Let’s try downloading a simple sample website, http://dataquestio.github.io/web-scraping-pages/simple.html. We’ll need to first download it using the requests.get method.

In [None]:
import requests

In [None]:
page = requests.get("http://dataquestio.github.io/web-scraping-pages/simple.html") #the url of the page you want to download.

After running our request, we get a **Response object**. This object has a status_code property, which indicates if the page was downloaded successfully:

In [None]:
page.status_code

A status_code of 200 means that the page downloaded successfully. We won’t fully dive into status codes here, but a status code starting with a 2 generally indicates success, and a code starting with a 4 or a 5 indicates an error.

We can print out the HTML content of the page using the content property:

In [None]:
page.content #get content of the page

In [None]:
page.headers #get headers of the page

In [None]:
page.encoding #get encoding of the page

### Passing Parameters In URLs

You often want to send some sort of data in the URL’s query string. If you were constructing the URL by hand, this data would be given as key/value pairs in the URL after a question mark, e.g. http://httpbin.org/get?key=val. Requests allows you to provide these arguments as a dictionary of strings, using the params keyword argument. As an example, if you wanted to pass key1=value1 and key2=value2 to http://httpbin.org/get, you would use the following code:

In [None]:
payload = {'key1': 'value1', 'key2': 'value2'}
r = requests.get('http://httpbin.org/get', params=payload)

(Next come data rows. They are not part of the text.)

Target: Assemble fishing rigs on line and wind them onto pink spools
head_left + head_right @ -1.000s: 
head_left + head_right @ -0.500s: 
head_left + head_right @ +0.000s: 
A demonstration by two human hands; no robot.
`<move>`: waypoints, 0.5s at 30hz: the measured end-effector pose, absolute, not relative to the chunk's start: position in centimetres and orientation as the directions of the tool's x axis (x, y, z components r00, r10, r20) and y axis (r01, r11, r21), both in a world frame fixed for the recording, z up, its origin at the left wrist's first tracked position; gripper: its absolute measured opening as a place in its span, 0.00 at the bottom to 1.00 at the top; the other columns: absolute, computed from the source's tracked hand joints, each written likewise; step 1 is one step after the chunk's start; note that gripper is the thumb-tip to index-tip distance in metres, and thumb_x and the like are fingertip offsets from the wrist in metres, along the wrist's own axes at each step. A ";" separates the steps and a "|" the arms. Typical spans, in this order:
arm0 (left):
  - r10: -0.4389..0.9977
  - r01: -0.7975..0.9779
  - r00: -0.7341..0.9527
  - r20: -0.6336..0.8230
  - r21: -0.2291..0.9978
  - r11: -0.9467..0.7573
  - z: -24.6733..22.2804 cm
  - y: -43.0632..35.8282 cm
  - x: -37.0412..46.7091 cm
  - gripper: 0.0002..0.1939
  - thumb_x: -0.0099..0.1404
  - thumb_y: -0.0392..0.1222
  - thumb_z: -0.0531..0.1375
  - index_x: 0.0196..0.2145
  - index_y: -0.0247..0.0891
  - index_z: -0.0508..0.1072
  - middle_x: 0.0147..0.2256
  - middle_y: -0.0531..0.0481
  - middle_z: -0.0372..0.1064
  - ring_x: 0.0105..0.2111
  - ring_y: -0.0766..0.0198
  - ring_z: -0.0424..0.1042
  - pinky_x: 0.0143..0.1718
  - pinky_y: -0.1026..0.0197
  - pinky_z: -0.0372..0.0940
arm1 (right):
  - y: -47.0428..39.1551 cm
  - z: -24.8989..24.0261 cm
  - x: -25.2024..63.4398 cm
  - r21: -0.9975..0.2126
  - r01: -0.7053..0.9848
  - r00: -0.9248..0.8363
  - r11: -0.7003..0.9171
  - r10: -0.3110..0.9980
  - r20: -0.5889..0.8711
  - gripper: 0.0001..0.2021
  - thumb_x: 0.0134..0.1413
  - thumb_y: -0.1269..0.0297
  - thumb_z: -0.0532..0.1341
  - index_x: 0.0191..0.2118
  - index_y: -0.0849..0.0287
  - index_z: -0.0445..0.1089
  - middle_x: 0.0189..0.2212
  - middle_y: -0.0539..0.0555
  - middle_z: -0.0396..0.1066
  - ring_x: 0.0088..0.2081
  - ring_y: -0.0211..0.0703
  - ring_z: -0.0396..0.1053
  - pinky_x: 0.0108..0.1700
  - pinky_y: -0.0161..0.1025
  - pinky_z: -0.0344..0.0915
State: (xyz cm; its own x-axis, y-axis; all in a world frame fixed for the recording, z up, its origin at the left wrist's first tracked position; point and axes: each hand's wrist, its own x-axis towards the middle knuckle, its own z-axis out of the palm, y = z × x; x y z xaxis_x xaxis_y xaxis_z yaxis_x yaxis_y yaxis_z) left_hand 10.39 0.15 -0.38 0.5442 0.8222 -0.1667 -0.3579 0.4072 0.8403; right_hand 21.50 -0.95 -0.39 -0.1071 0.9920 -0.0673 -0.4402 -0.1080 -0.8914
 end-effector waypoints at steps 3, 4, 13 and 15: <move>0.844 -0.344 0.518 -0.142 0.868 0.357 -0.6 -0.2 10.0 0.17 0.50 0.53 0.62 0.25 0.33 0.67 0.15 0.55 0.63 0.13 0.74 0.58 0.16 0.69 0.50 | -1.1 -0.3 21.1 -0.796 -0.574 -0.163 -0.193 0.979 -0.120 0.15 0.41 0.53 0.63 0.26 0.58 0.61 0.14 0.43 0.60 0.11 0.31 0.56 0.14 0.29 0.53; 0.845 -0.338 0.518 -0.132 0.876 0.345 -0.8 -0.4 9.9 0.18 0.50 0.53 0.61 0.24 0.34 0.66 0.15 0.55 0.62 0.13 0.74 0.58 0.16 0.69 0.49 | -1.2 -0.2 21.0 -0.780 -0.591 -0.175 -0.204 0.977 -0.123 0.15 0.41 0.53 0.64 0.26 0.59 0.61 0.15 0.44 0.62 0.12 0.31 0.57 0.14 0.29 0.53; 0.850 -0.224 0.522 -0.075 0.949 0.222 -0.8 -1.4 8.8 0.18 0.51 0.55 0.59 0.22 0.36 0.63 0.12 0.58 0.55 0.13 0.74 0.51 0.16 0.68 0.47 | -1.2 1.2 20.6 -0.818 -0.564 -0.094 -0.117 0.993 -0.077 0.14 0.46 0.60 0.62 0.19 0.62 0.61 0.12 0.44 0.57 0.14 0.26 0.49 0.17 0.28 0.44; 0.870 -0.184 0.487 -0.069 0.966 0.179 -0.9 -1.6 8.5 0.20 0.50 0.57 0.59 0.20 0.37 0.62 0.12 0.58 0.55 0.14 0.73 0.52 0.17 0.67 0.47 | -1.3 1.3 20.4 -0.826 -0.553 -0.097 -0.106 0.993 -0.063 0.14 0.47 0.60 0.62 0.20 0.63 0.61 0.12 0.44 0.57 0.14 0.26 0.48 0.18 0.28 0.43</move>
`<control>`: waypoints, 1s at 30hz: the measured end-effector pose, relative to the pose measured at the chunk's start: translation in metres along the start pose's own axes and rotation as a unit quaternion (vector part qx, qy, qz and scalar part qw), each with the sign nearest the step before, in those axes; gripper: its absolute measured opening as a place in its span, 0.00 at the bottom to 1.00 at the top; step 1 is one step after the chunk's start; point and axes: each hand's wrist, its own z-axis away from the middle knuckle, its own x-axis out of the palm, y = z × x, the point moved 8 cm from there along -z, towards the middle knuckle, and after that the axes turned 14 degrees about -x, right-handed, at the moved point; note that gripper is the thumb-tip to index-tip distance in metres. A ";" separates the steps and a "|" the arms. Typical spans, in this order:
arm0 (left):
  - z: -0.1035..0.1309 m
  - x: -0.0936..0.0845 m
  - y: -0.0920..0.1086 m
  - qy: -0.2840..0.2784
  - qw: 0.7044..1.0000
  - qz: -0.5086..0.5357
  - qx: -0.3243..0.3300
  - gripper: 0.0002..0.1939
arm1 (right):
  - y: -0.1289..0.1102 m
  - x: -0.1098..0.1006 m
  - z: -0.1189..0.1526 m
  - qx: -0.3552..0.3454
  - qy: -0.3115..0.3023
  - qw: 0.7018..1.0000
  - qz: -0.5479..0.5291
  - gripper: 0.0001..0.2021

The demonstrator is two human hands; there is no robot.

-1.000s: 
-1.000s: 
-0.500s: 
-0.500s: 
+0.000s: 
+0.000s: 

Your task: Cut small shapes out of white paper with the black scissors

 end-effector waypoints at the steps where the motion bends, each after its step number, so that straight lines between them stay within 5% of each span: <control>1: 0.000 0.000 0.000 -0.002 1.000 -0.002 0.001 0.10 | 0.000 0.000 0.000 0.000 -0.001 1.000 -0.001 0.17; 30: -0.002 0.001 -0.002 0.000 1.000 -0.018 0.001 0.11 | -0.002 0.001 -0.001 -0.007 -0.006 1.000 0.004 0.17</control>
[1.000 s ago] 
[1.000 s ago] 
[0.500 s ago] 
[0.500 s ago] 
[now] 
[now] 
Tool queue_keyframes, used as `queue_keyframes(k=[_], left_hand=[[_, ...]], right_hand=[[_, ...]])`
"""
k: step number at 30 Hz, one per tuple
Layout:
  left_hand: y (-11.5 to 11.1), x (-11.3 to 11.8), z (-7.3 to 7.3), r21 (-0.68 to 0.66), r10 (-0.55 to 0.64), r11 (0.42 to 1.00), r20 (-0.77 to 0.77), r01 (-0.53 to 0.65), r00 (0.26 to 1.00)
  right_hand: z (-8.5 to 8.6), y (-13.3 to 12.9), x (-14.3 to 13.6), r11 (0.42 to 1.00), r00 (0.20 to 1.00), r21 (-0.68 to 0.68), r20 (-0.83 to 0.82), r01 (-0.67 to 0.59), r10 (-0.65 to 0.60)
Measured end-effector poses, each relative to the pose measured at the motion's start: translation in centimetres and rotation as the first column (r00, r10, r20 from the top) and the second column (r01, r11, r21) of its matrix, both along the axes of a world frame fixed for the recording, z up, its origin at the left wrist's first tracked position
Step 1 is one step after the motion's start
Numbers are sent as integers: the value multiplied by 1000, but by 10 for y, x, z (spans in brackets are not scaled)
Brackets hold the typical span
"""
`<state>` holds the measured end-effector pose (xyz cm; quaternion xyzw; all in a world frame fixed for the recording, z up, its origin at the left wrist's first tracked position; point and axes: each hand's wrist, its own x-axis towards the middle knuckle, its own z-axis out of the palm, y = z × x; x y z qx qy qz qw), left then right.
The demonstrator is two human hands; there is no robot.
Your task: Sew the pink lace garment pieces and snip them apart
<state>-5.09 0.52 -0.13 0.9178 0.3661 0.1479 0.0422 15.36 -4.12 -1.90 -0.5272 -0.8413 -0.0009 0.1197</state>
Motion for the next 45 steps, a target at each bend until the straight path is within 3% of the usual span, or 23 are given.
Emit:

You can see that the URL has been correctly encoded by printing the URL:

In [None]:
r.url

In [None]:
r = requests.get('http://apple.com')

In [None]:
r.content[:100]

### Custom Headers

If you’d like to add HTTP headers to a request, simply pass in a dict to the headers parameter.

For example, we didn’t specify our user-agent in the previous example:

In [None]:
url = 'https://api.github.com/some/endpoint'
headers = {'user-agent': 'my-app/0.0.1'}

r = requests.get(url, headers=headers)

Sometimes, websites do not allow applications (for example, by python) to access, you have to send the request as if it is sent by a web browser.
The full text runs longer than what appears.